_ASSIGNMENT_
Of all the entries below, only the lines from the one with "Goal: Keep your" up to and including the one with "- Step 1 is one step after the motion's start" are to be duplicated exactly.

(Records from a data collection)
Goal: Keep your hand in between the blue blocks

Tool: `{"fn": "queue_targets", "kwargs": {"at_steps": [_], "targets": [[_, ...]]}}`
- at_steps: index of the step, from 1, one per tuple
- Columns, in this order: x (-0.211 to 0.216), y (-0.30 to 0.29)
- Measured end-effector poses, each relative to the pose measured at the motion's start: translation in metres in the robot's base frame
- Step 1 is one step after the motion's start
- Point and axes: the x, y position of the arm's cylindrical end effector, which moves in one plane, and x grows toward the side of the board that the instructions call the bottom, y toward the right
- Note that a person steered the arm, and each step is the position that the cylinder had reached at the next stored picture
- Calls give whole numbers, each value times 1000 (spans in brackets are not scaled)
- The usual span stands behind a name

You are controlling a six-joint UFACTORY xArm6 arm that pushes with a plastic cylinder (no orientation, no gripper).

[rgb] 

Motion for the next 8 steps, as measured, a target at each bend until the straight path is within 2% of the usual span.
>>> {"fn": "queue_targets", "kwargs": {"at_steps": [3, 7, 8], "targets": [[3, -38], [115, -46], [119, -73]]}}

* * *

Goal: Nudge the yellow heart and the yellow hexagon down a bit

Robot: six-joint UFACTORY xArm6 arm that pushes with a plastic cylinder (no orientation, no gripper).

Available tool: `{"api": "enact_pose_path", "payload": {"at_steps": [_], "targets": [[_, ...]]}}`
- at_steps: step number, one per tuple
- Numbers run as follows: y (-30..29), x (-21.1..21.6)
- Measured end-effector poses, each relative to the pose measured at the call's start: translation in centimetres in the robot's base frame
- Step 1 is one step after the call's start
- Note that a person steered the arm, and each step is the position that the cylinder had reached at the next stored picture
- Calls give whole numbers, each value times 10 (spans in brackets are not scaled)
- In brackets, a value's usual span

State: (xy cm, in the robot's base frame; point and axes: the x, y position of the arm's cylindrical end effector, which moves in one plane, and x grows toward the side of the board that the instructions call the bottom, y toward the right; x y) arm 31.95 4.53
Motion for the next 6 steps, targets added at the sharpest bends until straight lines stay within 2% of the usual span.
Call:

_EXERCISE RESPONSE_
Goal: Keep your hand in between the blue blocks

Tool: `{"fn": "queue_targets", "kwargs": {"at_steps": [_], "targets": [[_, ...]]}}`
- at_steps: index of the step, from 1, one per tuple
- Columns, in this order: x (-0.211 to 0.216), y (-0.30 to 0.29)
- Measured end-effector poses, each relative to the pose measured at the motion's start: translation in metres in the robot's base frame
- Step 1 is one step after the motion's start

The exercise has been carried out completely.